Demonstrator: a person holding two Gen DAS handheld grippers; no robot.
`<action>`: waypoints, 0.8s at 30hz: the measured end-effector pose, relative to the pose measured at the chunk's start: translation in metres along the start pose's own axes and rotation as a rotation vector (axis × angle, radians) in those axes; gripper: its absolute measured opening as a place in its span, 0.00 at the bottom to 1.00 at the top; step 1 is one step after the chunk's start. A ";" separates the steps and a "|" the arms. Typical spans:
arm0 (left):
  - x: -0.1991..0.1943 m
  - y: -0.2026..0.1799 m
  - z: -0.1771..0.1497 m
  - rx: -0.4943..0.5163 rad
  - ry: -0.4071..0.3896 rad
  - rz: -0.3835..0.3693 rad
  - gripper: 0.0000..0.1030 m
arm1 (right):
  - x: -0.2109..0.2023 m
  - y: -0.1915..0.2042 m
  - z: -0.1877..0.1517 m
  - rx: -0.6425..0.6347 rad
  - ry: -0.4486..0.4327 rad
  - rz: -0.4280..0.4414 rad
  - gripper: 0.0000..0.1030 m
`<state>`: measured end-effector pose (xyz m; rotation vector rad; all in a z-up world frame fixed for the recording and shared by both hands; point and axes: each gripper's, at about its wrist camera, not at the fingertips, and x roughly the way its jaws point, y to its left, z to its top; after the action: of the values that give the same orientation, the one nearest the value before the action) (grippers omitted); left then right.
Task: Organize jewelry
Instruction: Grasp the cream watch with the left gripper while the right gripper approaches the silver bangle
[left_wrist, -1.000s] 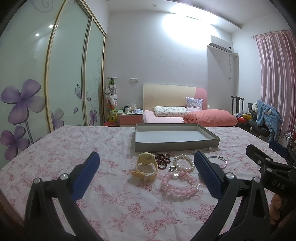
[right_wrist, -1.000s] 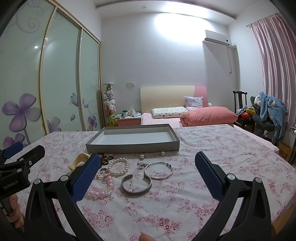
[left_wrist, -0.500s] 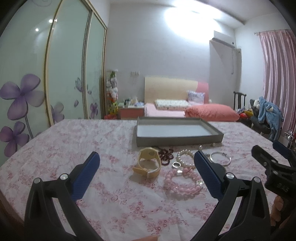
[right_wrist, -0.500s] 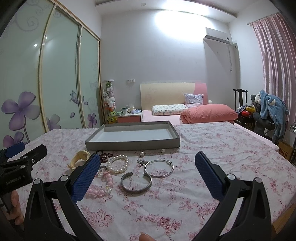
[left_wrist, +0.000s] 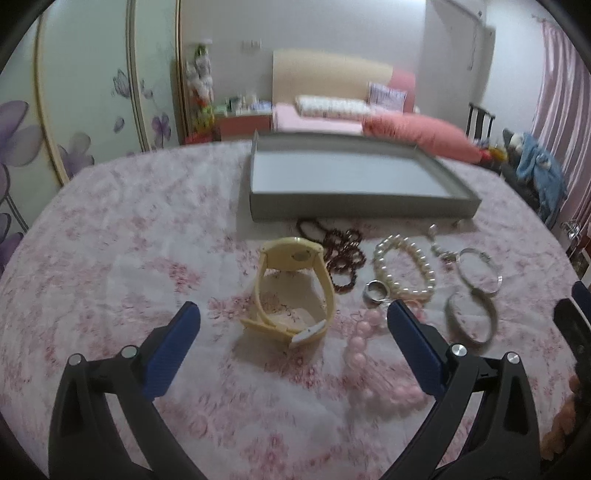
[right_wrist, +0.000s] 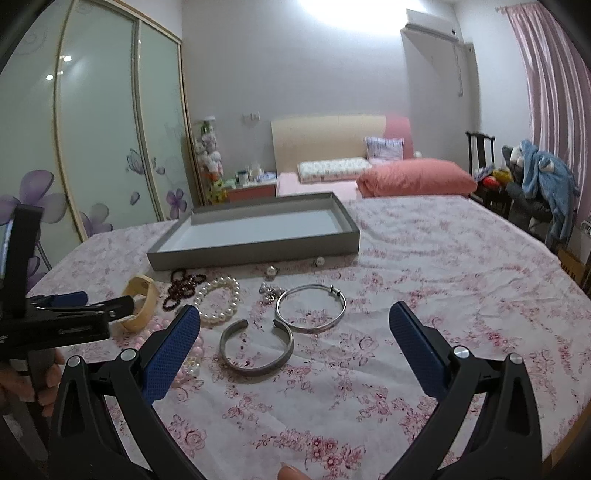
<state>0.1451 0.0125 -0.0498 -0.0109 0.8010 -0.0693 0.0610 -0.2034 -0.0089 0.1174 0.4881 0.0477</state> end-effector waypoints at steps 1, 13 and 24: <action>0.007 0.000 0.002 0.002 0.024 0.012 0.94 | 0.005 -0.001 0.003 0.007 0.016 0.002 0.98; 0.045 0.013 0.013 -0.035 0.119 0.002 0.60 | 0.056 -0.016 0.021 0.032 0.187 -0.039 0.98; 0.045 0.026 0.017 -0.079 0.102 -0.042 0.40 | 0.110 -0.016 0.020 -0.010 0.401 -0.057 0.88</action>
<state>0.1902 0.0356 -0.0712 -0.0994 0.9053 -0.0781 0.1677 -0.2135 -0.0441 0.0843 0.8912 0.0177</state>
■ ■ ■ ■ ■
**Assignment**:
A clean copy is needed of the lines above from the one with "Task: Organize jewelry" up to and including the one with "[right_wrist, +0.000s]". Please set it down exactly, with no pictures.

**Result of the exercise**:
Task: Organize jewelry
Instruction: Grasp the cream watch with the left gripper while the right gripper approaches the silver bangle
[left_wrist, -1.000s] 
[right_wrist, -1.000s] 
[left_wrist, -0.500s] 
[right_wrist, -0.500s] 
[left_wrist, +0.000s] 
[right_wrist, +0.000s] 

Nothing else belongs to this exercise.